- Episode no.: Season 3 Episode 9
- Directed by: Anthony Chun
- Written by: Kit Boss
- Production code: 2ASA18
- Original air date: December 16, 2012

Guest appearances
- Zach Galifianakis as Chet; Pamela Adlon as Olsen Benner; Andy Kindler as Mort; Tim Meadows as Mike; Larry Murphy as Teddy; Fred Stoller as Sex Shop Owner;

Episode chronology
| ← Previous "The Unbearable Like-Likeness of Gene" | Next → "Mother Daughter Laser Razor" |
- Bob's Burgers season 3

= God Rest Ye Merry Gentle-Mannequins =

"God Rest Ye Merry Gentle-Mannequins" is the ninth episode of the third season of the animated comedy series Bob's Burgers and the overall 31st episode, and is written by Kit Boss and directed by Anthony Chun. It aired on Fox in the United States on December 16, 2012.

==Plot==
When Bob inherits a storage unit around Christmas, the family hope that they will contain riches, but instead they find a squatter named Chet who claims he was previously a display mannequin. The family takes him in, only to discover that he has a talent for creating seasonal window displays out of mannequins, in which he also poses. The displays Chet put up in preparation for Christmas prove very popular with people stopping to look at the display and helps increase business for the restaurant. As Christmas approaches, Chet becomes increasingly unstable, eventually claiming he is in love with another mannequin, Nadine, whom he had been separated from after the store where he used to reside went out of business.

Chet then further claims that he met Nadine when the store, Lombard's Department Store, was at its peak in business, and his relationship with Nadine became more "casual" and that one day Nadine had an accident that ended with her right hand being destroyed and Nadine coming back with two left hands instead of a replacement right hand. Chet then claims that when Lombard's Department Store eventually went out of business because of the mall, OMG Mall, he was separated from Nadine soon after and that the pain of being separated from her "turned him into a human." Tina proclaims that Chet's story is "the greatest love story ever told" and convinces Chet they could help him find Nadine even if they have to look far and wide to find her.

Bob doesn't approve of the kids looking for her and says Chet was never a mannequin and that Nadine is probably in a dump somewhere, upsetting him. Upset with her husband, Linda storms to her bedroom and demands a snack. In his misery, Chet creates a macabre and terrifying display, and the desperate family track Nadine down to a sex store, much to the dismay and disapproval of Bob, who reluctantly joins the kids in going to the sex store and get Nadine back. Liberating the mannequin, they reunite her with Chet and convince him to create a more appropriate display in time for Christmas. The display gets a brief moment of success but is interrupted by the sudden arrival of the sex shop owner demanding they give Nadine back and wrecks the display in the process of trying take Nadine back.
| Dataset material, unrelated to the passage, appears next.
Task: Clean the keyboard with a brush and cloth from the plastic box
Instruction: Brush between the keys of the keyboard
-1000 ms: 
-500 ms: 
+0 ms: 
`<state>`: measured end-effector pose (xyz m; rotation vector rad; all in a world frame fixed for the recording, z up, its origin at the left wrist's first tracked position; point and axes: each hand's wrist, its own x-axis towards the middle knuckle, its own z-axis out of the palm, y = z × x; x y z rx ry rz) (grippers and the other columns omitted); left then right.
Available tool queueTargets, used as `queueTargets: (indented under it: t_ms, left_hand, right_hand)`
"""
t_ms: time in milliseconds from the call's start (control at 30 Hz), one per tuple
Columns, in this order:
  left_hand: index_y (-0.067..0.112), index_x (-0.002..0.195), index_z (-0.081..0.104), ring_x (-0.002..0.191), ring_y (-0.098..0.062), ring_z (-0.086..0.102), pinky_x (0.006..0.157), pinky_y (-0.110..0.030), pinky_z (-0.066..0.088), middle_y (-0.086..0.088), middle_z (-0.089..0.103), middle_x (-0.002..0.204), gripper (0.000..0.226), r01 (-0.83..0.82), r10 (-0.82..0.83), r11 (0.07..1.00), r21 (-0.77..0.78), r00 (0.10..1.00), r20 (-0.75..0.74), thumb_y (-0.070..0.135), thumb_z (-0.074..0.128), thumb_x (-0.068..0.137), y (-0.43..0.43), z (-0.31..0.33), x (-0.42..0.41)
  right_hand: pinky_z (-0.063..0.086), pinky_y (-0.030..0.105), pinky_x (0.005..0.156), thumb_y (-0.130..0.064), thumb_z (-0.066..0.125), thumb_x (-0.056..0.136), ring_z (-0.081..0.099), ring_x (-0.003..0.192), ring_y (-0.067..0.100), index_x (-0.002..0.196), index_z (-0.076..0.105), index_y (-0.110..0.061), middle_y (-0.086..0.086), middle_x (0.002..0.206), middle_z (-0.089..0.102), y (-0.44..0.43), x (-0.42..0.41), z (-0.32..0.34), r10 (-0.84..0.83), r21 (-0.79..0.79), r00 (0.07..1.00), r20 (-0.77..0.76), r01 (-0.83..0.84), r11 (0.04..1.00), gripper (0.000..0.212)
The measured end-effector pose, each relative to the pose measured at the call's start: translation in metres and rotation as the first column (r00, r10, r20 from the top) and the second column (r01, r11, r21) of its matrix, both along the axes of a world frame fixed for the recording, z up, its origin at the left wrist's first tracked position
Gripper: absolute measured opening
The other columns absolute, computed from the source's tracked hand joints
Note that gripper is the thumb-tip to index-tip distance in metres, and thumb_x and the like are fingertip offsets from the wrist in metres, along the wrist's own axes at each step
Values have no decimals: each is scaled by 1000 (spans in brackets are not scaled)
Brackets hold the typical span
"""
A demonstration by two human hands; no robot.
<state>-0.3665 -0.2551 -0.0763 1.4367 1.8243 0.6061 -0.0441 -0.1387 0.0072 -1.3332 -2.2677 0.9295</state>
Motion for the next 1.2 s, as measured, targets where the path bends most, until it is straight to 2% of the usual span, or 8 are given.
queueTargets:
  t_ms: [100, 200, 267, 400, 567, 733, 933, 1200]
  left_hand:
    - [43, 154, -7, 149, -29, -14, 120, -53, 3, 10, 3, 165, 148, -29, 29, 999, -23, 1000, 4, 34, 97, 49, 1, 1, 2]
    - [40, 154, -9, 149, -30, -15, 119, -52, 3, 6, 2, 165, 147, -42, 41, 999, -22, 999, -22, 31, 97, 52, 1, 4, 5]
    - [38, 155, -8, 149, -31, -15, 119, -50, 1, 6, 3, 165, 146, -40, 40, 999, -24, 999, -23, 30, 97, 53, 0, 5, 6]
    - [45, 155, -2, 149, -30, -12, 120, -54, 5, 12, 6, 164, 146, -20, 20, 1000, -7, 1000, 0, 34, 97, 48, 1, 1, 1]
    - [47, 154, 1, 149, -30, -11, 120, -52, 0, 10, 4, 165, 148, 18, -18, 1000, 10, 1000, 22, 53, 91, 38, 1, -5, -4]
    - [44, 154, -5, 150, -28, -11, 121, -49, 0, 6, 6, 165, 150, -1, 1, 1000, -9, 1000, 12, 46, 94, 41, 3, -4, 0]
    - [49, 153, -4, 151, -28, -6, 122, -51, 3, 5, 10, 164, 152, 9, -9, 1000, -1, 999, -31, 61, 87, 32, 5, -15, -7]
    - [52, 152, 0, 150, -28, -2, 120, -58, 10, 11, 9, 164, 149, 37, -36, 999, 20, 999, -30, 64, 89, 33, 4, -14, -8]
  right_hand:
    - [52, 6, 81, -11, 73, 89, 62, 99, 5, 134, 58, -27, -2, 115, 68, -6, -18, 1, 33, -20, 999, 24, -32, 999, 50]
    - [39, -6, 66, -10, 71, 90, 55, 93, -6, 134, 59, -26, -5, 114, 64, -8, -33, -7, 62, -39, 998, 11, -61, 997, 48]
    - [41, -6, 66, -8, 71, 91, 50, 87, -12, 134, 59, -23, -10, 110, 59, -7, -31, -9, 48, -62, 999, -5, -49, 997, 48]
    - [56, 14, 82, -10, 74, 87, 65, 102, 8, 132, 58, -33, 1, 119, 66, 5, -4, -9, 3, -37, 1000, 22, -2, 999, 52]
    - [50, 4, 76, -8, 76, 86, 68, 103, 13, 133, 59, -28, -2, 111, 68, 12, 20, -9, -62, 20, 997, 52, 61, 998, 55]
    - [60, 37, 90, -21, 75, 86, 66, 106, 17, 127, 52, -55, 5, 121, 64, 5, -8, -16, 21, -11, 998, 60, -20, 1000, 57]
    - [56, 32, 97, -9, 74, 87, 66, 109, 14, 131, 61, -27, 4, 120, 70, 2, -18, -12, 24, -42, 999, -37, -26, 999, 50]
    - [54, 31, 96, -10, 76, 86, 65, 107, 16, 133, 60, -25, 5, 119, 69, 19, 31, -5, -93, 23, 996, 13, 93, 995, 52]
The kids then pay the owner $263 to buy the mannequin back so Chet can keep Nadine. Eventually, the crowd becomes fed up with the wrecked display, and everyone leaves.
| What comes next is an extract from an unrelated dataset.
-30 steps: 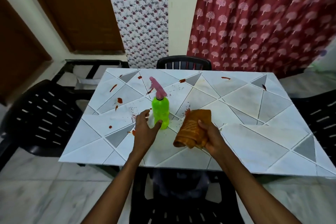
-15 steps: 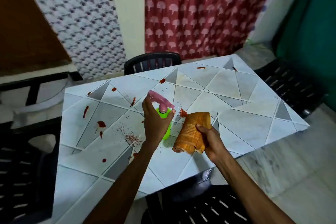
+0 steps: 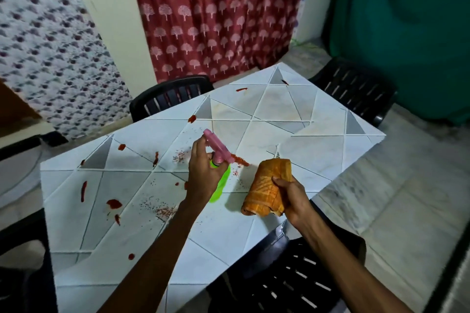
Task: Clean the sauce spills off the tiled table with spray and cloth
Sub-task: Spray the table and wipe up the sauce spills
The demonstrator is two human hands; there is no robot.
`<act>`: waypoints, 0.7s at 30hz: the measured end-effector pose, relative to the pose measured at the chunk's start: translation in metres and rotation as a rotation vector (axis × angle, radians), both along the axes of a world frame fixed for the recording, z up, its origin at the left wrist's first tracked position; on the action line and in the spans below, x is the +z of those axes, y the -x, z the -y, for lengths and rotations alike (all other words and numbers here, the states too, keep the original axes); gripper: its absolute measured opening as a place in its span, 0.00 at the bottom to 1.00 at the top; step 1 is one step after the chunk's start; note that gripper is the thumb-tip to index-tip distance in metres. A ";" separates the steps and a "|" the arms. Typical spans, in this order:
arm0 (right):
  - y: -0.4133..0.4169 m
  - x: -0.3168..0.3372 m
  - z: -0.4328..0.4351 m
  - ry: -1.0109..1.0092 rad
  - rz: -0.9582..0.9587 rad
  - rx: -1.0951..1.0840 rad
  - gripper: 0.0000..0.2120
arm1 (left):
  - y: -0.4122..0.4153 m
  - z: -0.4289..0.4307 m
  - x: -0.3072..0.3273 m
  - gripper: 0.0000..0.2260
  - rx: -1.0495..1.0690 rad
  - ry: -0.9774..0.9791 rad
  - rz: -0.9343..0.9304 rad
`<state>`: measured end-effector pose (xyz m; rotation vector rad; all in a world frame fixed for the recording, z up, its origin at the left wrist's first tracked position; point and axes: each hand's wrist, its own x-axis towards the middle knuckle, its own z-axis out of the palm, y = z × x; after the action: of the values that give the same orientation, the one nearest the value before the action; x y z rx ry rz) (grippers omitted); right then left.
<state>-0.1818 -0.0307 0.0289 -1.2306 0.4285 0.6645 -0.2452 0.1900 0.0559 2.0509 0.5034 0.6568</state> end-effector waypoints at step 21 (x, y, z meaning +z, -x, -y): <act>-0.150 -0.041 0.179 -0.100 -0.158 -0.340 0.17 | -0.260 0.190 0.005 0.34 -0.277 0.112 0.047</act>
<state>-0.0318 -0.2094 -0.0120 -0.9831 0.7098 0.4854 0.0146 -0.0001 0.0609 1.9477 0.2167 0.4980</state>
The family then decides to let Chet stay until January. The family then enjoys Christmas morning with Gene getting a door exit sign, Tina getting a shoe-sizer and Louise a security tag remover. Bob then asks what Chet plans on doing after they kick him out when January arrives, and Chet reveals that he plans on staying at his apartment in Manhattan and that he plans on seeing how a renovated loft turns out, revealing that he wasn't homeless at all, much to Bob's shock and anger.

==Reception==
Rowan Kaiser of The A.V. Club gave the episode a A−, saying "The entire episode hits that sweet spot between sweet and weird. Even the moment where Chet goes a little crazy and makes a horrifying window display is oddly endearing, thanks to the ketchup bottle squirting 'blood.' That's clever, weird, but also impressive. That’s Bob's Burgers, and I'm happy that the show is getting a chance to apply its impressive clever weirdness to the holidays." Ross Bonaime of Paste gave the episode 8.5 out of 10, saying "God Rest Ye Merry Gentle-Mannequins" is essentially everything you could want from a holiday episode of Bob's Burgers. Chet's story of finding mannequin love with Nadine is so ridiculous, yet everyone in the family except Bob finds it to be beautiful. Tina even proclaims it to be the greatest love story ever told. That may not be accurate, but it's definitely the weirdest love story you're going to find in a holiday TV special."

The episode received a 1.5 rating and was watched by a total of 3.09 million people. This made it the fourth most watched show of Fox's Animation Domination block that night, beating The Cleveland Show but losing to The Simpsons with 3.77 million.